##### INFORMATION PROVIDED #####

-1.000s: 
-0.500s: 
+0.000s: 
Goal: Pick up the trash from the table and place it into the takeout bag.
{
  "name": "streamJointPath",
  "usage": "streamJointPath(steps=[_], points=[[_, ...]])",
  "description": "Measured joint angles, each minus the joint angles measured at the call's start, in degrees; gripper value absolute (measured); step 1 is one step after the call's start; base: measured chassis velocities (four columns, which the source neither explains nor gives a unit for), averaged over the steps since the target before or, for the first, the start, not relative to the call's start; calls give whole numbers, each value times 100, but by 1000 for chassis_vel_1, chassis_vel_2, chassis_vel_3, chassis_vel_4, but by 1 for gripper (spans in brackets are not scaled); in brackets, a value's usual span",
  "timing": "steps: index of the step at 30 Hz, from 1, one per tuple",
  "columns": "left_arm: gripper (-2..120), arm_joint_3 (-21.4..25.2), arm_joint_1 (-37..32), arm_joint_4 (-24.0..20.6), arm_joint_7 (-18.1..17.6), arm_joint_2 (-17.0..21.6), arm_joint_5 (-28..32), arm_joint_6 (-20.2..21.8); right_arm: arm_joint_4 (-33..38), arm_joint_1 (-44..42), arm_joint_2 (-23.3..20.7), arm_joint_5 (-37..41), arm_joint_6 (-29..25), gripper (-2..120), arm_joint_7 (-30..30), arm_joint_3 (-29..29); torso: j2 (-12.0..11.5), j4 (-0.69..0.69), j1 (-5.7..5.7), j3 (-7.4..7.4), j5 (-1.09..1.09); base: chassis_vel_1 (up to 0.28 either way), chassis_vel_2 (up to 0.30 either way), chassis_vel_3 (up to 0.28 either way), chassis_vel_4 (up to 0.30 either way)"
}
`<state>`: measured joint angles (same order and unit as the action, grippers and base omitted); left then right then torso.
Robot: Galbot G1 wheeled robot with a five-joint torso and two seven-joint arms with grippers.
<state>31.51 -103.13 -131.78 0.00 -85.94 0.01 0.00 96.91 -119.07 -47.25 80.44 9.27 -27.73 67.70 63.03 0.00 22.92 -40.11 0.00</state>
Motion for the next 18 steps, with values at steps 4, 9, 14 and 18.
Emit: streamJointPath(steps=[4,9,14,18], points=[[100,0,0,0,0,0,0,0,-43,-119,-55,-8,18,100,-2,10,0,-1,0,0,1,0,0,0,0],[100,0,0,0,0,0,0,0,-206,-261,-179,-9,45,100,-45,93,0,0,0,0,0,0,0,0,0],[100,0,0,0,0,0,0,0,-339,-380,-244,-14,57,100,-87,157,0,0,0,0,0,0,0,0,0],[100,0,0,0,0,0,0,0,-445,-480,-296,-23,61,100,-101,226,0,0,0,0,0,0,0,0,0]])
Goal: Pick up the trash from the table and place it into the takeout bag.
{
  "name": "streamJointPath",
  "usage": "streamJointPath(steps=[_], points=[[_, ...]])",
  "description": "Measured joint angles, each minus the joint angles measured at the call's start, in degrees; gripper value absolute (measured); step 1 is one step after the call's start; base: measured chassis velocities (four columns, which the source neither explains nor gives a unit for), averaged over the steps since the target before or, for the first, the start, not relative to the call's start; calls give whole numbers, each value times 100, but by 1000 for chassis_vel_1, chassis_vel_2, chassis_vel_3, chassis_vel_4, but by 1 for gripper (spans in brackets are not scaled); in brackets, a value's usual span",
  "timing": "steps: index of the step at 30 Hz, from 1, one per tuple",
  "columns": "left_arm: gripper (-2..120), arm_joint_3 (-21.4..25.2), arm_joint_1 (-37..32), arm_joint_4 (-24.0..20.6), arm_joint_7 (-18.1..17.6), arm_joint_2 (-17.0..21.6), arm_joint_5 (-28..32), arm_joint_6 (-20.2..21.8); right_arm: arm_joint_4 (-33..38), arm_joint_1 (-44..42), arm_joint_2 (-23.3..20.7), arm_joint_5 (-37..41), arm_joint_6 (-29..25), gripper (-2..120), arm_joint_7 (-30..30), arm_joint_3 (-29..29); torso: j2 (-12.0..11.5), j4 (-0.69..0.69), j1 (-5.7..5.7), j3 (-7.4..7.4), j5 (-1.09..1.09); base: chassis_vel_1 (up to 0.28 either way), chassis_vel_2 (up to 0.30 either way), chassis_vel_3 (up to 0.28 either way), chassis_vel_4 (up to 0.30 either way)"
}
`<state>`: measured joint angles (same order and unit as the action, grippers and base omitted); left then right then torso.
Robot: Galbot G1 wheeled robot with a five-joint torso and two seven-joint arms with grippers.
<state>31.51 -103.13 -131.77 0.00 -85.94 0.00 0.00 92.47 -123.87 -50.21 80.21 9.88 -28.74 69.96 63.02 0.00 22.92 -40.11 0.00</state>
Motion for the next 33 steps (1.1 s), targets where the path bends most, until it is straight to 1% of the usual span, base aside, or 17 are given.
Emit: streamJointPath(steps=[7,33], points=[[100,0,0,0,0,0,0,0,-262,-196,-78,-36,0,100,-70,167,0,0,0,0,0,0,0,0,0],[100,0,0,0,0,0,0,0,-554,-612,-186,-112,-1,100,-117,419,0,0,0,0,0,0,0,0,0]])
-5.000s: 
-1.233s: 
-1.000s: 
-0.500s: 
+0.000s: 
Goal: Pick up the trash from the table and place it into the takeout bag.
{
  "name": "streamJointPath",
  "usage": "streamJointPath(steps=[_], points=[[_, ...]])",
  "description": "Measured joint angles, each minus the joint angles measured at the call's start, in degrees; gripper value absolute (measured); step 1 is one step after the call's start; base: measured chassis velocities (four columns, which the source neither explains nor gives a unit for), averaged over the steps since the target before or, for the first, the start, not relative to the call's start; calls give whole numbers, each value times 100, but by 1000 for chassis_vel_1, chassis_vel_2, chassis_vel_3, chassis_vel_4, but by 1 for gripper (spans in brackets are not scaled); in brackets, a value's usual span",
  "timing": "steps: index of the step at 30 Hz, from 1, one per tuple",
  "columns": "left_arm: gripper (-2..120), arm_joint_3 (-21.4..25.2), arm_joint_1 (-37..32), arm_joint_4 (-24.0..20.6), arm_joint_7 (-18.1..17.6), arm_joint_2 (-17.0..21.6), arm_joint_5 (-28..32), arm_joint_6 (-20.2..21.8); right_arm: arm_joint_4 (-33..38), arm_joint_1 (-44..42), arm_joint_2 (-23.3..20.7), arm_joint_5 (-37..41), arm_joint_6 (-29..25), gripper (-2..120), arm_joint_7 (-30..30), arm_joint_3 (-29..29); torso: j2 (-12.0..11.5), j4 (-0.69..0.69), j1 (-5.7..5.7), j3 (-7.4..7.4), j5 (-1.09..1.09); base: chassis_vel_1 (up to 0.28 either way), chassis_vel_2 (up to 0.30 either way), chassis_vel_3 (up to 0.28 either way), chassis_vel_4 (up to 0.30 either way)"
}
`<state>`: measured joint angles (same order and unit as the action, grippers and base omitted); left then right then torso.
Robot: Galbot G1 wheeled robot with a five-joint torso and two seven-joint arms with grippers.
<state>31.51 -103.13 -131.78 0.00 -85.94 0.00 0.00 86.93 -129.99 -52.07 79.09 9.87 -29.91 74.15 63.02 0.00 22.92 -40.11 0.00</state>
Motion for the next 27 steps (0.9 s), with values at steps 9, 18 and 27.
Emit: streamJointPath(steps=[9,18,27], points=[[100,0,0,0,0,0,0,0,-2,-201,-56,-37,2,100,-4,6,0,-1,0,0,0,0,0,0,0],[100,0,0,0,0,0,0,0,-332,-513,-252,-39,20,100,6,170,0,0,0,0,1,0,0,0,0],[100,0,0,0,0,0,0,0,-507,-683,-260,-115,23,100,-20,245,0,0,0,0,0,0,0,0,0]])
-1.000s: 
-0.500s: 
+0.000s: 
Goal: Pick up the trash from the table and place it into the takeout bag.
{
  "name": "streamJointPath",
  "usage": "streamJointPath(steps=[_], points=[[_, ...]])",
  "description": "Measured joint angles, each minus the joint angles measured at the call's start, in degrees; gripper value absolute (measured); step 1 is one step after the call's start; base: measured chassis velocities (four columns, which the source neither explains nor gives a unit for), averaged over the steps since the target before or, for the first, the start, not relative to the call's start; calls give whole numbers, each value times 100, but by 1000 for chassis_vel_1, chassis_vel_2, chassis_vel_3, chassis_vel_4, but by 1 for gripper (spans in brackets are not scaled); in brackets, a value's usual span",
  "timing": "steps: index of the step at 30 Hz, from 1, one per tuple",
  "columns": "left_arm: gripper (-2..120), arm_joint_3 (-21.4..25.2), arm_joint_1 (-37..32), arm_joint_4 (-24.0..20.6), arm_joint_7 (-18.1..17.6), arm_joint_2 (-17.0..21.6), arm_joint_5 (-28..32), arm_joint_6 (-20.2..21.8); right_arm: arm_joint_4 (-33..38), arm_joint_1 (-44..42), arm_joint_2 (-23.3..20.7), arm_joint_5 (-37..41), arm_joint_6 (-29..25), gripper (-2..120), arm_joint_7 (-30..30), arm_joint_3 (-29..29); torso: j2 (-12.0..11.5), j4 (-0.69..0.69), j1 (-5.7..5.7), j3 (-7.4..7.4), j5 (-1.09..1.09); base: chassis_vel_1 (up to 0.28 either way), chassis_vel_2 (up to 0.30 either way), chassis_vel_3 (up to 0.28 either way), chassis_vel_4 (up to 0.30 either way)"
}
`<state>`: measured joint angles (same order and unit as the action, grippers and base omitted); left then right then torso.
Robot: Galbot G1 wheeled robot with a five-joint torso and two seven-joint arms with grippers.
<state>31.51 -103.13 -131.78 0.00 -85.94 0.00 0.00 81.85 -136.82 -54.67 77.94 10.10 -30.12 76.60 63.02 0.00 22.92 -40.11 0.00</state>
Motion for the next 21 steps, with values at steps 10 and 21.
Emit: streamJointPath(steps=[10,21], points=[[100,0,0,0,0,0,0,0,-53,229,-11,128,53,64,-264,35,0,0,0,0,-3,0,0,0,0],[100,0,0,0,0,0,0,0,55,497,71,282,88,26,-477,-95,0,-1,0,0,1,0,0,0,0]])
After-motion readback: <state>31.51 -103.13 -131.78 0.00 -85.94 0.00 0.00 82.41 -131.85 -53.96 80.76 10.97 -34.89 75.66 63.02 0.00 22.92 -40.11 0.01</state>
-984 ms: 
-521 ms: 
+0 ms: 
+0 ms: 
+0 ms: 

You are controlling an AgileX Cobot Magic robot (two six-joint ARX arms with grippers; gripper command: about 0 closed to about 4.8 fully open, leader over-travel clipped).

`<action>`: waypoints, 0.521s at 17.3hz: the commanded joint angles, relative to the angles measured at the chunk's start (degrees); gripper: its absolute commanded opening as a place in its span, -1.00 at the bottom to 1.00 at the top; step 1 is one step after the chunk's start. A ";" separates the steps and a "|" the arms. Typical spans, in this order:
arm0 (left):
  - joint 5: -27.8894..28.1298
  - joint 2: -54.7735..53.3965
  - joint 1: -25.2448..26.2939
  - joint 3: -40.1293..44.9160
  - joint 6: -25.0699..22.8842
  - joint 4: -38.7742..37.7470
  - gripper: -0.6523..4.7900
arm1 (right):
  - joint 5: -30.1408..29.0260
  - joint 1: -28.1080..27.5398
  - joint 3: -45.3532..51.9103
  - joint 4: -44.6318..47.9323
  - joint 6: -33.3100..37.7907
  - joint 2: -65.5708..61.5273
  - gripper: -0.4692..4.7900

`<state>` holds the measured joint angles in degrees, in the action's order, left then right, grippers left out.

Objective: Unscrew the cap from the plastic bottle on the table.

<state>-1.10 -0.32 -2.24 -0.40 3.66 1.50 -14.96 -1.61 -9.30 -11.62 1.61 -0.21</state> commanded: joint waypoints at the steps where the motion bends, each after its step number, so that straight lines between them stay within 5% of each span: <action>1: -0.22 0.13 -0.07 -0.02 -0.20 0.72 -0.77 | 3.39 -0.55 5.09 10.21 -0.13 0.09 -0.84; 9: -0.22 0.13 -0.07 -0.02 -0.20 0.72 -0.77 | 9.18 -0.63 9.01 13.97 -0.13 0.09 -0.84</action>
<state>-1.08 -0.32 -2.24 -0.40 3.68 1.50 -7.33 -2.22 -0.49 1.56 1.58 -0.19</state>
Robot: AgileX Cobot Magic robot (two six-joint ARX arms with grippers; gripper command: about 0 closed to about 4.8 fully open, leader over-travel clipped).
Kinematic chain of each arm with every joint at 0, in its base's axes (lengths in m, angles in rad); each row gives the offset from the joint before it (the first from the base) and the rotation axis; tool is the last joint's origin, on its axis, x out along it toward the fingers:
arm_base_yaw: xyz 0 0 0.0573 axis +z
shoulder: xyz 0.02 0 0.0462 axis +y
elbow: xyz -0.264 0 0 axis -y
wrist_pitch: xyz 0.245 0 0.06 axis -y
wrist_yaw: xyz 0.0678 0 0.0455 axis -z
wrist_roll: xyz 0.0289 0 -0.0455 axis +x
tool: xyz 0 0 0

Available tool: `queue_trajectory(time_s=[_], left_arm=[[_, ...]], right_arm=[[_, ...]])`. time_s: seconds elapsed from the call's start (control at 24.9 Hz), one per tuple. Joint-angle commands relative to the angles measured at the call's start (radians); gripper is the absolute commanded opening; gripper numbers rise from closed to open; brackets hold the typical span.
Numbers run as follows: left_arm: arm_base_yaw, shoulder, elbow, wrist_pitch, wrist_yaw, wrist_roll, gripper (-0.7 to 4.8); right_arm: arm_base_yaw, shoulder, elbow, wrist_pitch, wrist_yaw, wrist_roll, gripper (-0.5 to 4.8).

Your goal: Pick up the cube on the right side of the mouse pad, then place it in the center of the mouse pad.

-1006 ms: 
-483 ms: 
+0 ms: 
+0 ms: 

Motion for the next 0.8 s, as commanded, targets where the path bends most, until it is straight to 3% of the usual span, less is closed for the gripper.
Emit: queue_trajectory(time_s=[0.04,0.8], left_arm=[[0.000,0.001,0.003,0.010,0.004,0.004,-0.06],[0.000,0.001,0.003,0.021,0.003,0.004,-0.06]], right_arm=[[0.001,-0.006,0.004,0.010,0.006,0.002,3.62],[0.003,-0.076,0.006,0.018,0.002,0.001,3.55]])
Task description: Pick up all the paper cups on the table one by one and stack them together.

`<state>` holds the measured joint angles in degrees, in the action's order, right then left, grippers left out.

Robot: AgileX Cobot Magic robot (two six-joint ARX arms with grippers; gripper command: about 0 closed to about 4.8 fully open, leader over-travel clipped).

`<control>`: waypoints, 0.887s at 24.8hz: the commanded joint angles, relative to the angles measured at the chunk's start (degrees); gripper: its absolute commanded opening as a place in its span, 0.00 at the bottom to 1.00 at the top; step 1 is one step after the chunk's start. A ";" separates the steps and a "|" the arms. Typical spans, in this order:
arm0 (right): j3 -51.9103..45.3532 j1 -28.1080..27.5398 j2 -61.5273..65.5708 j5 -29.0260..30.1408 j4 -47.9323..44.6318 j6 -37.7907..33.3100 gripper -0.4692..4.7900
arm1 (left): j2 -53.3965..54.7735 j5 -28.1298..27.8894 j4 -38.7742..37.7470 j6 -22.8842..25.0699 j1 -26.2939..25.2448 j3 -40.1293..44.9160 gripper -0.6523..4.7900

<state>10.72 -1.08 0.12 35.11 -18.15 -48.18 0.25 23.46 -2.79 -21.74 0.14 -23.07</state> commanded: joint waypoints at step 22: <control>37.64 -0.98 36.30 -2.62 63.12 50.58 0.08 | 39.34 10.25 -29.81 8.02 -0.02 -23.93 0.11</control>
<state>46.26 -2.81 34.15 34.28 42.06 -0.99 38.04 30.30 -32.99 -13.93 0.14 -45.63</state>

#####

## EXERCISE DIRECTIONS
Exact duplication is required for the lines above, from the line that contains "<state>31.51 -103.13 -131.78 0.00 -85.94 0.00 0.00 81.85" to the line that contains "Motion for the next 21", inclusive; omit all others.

## SOLUTION TO THIS EXERCISE
<state>31.51 -103.13 -131.78 0.00 -85.94 0.00 0.00 81.85 -136.82 -54.67 77.94 10.10 -30.12 76.60 63.02 0.00 22.92 -40.11 0.00</state>
Motion for the next 21 steps, with values at steps 10 and 21.

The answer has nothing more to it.